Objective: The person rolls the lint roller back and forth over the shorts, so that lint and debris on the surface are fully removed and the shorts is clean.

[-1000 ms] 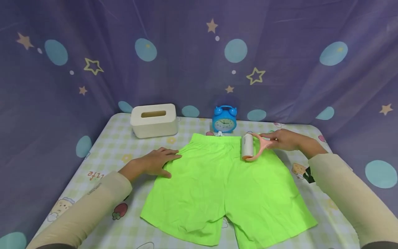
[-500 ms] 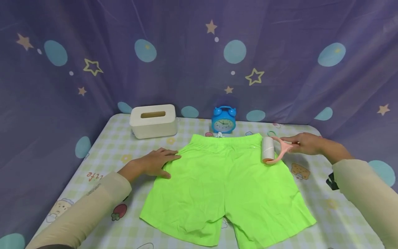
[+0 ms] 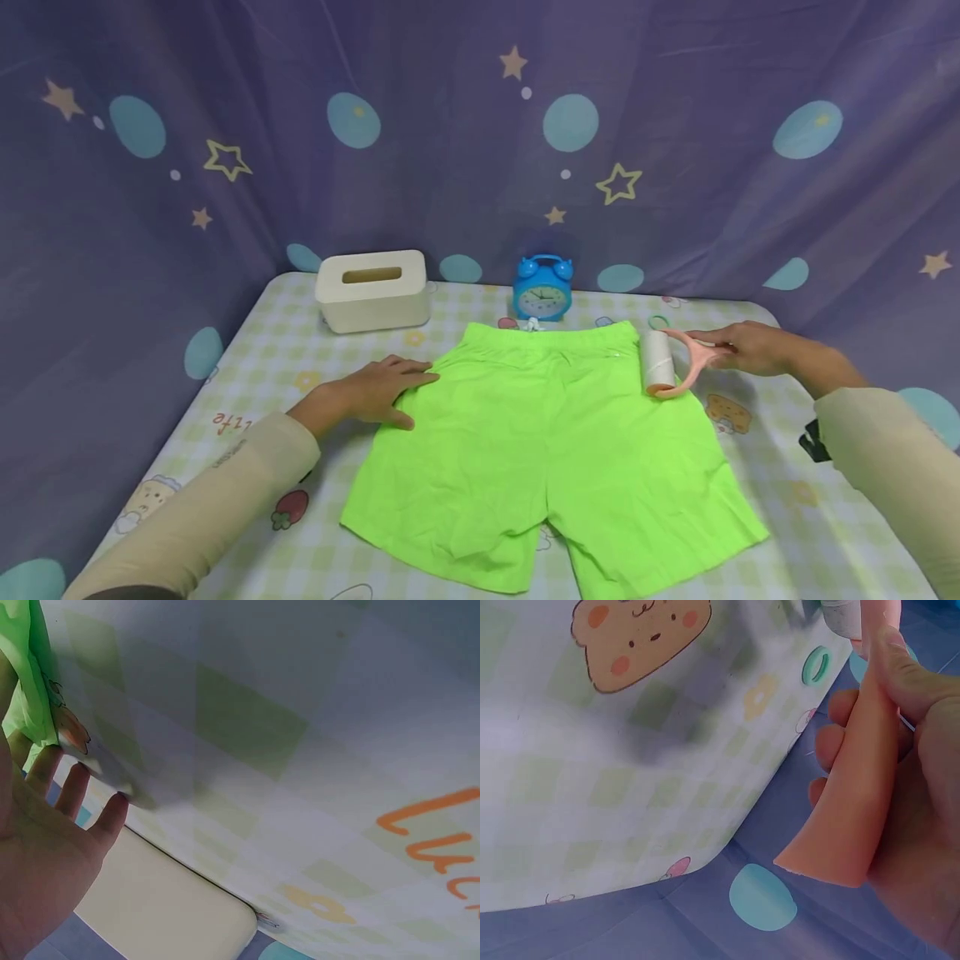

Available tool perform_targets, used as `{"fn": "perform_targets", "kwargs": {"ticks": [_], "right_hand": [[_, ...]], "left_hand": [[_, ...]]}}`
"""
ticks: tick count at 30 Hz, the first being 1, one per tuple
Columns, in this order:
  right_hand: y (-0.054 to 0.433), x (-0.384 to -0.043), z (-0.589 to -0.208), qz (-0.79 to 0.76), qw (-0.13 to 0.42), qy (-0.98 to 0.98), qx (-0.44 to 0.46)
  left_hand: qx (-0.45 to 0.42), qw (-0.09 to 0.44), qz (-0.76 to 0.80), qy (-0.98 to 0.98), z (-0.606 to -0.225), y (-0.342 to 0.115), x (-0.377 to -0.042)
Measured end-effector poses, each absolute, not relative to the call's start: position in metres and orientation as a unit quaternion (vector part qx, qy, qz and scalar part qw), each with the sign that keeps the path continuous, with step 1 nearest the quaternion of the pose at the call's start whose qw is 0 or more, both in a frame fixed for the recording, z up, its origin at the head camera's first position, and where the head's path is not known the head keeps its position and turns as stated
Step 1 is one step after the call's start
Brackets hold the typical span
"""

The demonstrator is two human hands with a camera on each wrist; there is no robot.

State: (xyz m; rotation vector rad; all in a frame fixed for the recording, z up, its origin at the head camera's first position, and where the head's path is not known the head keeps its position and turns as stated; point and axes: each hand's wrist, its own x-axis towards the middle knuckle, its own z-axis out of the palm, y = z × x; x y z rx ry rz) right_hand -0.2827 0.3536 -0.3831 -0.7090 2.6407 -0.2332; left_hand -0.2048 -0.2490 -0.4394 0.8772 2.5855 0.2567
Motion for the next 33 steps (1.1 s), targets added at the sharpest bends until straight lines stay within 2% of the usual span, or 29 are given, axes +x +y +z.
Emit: {"fn": "perform_targets", "kwargs": {"ticks": [11,21,33], "right_hand": [[0.342,-0.286,-0.382,-0.056,0.167,0.940,-0.291],[0.337,-0.285,-0.384,-0.044,0.176,0.945,-0.272],[0.325,-0.283,-0.372,-0.001,0.153,0.942,-0.299]], "left_hand": [[0.306,0.198,0.084,0.927,-0.437,-0.250,-0.205],[0.312,0.199,0.086,0.925,-0.440,-0.249,-0.206],[0.313,0.196,0.092,0.925,-0.440,-0.247,-0.207]]}}
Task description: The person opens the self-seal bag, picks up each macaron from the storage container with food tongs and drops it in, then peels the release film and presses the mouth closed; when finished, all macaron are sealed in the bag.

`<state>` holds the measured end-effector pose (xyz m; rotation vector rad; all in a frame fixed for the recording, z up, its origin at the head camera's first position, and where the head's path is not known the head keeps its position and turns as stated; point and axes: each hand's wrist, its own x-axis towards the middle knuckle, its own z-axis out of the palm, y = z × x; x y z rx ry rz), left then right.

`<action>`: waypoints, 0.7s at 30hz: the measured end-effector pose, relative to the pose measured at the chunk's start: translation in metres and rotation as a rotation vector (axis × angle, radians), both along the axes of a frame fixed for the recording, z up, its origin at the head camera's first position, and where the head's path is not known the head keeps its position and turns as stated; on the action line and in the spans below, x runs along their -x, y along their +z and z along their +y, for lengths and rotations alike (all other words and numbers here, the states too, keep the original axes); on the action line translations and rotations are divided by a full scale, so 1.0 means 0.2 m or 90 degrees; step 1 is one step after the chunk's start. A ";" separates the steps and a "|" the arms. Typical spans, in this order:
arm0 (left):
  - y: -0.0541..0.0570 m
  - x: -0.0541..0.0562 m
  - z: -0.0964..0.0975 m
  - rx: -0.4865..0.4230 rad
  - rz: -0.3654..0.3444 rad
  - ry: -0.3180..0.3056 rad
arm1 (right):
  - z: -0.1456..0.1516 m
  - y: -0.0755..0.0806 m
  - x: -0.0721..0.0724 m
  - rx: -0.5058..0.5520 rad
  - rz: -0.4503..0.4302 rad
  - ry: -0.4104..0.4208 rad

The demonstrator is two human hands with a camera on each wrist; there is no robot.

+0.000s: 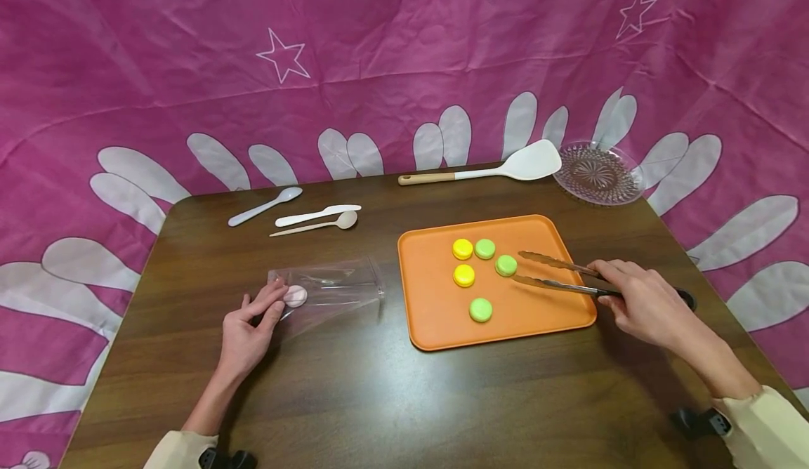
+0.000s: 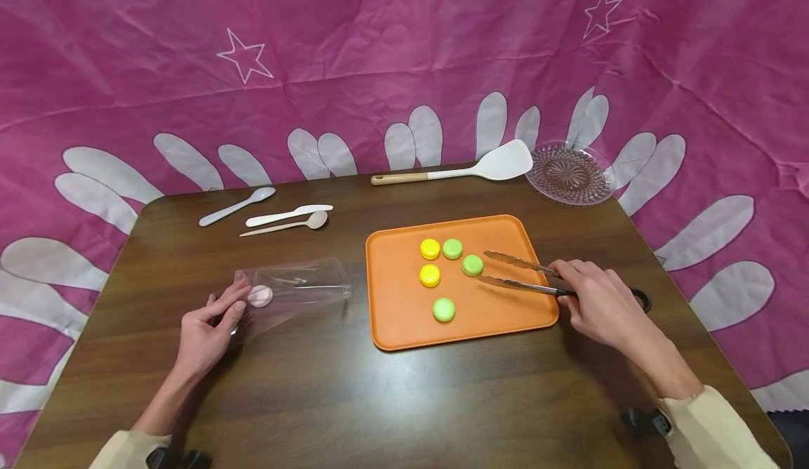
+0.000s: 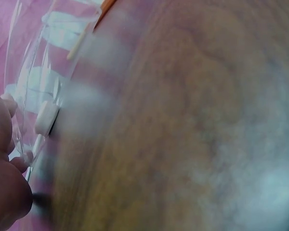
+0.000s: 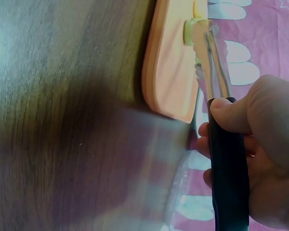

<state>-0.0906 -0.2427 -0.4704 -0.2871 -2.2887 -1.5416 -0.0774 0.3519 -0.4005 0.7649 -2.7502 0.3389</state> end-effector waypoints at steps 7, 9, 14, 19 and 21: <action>-0.04 0.01 -0.03 0.000 -0.003 -0.005 | 0.00 -0.03 0.03 -0.007 -0.024 0.009; -0.02 0.00 -0.02 0.003 -0.003 -0.006 | 0.00 -0.04 0.04 -0.005 -0.034 0.009; 0.05 -0.02 0.02 0.001 -0.006 -0.015 | -0.01 -0.05 0.05 -0.002 -0.057 0.005; 0.02 -0.01 0.00 -0.004 0.004 -0.019 | -0.02 -0.06 0.06 -0.006 -0.059 0.006; -0.01 0.00 -0.01 -0.009 0.006 -0.018 | -0.02 -0.07 0.06 -0.008 -0.055 0.003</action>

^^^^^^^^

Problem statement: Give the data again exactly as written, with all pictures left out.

Exercise response:
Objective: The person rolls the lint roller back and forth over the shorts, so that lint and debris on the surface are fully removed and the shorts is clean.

[-1000 ms] 
[-500 ms] 
[+0 ms] 

Available tool perform_targets, used as `{"fn": "perform_targets", "kwargs": {"ticks": [_], "right_hand": [[_, ...]], "left_hand": [[_, ...]]}}`
"""
ticks: tick count at 30 Hz, the first being 1, one per tuple
Columns, in this order:
  right_hand: y (-0.054 to 0.433), x (-0.384 to -0.043), z (-0.589 to -0.208), qz (-0.79 to 0.76), qw (-0.13 to 0.42), qy (-0.98 to 0.98), qx (-0.44 to 0.46)
  left_hand: qx (-0.45 to 0.42), qw (-0.09 to 0.44), qz (-0.76 to 0.80), qy (-0.98 to 0.98), z (-0.606 to -0.225), y (-0.342 to 0.115), x (-0.377 to -0.042)
Measured end-effector poses, each absolute, not relative to the call's start: position in metres and orientation as a unit quaternion (vector part qx, qy, qz and scalar part qw), each with the sign that keeps the path continuous, with step 1 nearest the quaternion of the pose at the call's start whose qw is 0 or more, both in a frame fixed for the recording, z up, its origin at the head camera's first position, and where the head's path is not known the head keeps its position and turns as stated
Step 1 is one step after the call's start
Brackets hold the typical span
"""

The demonstrator is two human hands with a camera on each wrist; there is no robot.

State: (xyz m; rotation vector rad; all in a frame fixed for the recording, z up, its origin at the head camera's first position, and where the head's path is not known the head keeps its position and turns as stated; point and axes: each hand's wrist, its own x-axis towards the middle knuckle, its own z-axis out of the palm, y = z × x; x y z rx ry rz) right_hand -0.2827 0.3536 -0.3831 -0.7090 2.6407 -0.2332; left_hand -0.2048 -0.2490 -0.4394 0.8772 2.5855 0.2567
Motion for the next 33 steps (1.1 s), targets added at the sharpest bends until straight lines stay within 2% of the usual span, or 29 are given, axes +x +y +z.
Emit: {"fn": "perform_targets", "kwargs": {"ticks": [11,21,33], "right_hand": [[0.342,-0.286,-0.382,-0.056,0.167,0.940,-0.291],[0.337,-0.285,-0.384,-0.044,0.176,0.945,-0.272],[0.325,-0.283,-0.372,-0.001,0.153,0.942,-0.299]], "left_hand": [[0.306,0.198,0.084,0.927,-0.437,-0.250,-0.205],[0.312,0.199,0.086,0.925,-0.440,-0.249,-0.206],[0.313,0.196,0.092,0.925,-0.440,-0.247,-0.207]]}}
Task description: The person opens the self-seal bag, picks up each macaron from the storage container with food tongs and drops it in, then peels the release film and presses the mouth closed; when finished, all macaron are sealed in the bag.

`<state>` holds the measured end-effector pose (xyz m; rotation vector rad; all in a frame fixed for the recording, z up, its origin at the head camera's first position, and where the head's path is not known the head keeps its position and turns as stated; point and axes: each hand's wrist, its own x-axis towards the middle knuckle, its own z-axis out of the palm, y = z × x; x y z rx ry rz), left then right.

`<action>`: waypoints, 0.7s at 30hz: the measured end-effector pose, relative to the pose measured at the chunk's start: translation in metres and rotation as a rotation vector (axis × angle, radians), both along the axes of a frame fixed for the recording, z up, its origin at the head camera's first position, and where the head's path is not known the head keeps its position and turns as stated; on the action line and in the spans below, x runs along their -x, y along their +z and z along their +y, for lengths and rotations alike (all other words and numbers here, the states too, keep the original axes); on the action line translations and rotations are divided by a full scale, so 1.0 means 0.2 m or 90 degrees; step 1 is one step after the chunk's start. A ";" separates the steps and a "|" the arms. Typical spans, in this order:
arm0 (left):
  - y: -0.0541..0.0570 m
  - x: -0.0541..0.0562 m
  - z: -0.0964..0.0975 m
  - rx: -0.4865..0.4230 rad
  - rz: -0.3654..0.3444 rad
  - ry: -0.3180..0.3056 rad
arm1 (right):
  - z: -0.1456..0.1516 m
  - y: -0.0755..0.0806 m
  - x: -0.0721..0.0724 m
  - rx: -0.5058..0.5520 rad
  - rz: -0.4503..0.4302 rad
  - ry: -0.4104..0.4208 rad

The demonstrator is two human hands with a camera on each wrist; there is no robot.

+0.000s: 
+0.000s: 
+0.000s: 
+0.000s: 

<state>-0.0906 -0.2427 -0.4704 -0.2871 -2.2887 -1.5416 -0.0774 0.3519 -0.4005 0.7649 -2.7502 0.3389</state> end-effector waypoints at steps 7, 9, 14, 19 and 21: <action>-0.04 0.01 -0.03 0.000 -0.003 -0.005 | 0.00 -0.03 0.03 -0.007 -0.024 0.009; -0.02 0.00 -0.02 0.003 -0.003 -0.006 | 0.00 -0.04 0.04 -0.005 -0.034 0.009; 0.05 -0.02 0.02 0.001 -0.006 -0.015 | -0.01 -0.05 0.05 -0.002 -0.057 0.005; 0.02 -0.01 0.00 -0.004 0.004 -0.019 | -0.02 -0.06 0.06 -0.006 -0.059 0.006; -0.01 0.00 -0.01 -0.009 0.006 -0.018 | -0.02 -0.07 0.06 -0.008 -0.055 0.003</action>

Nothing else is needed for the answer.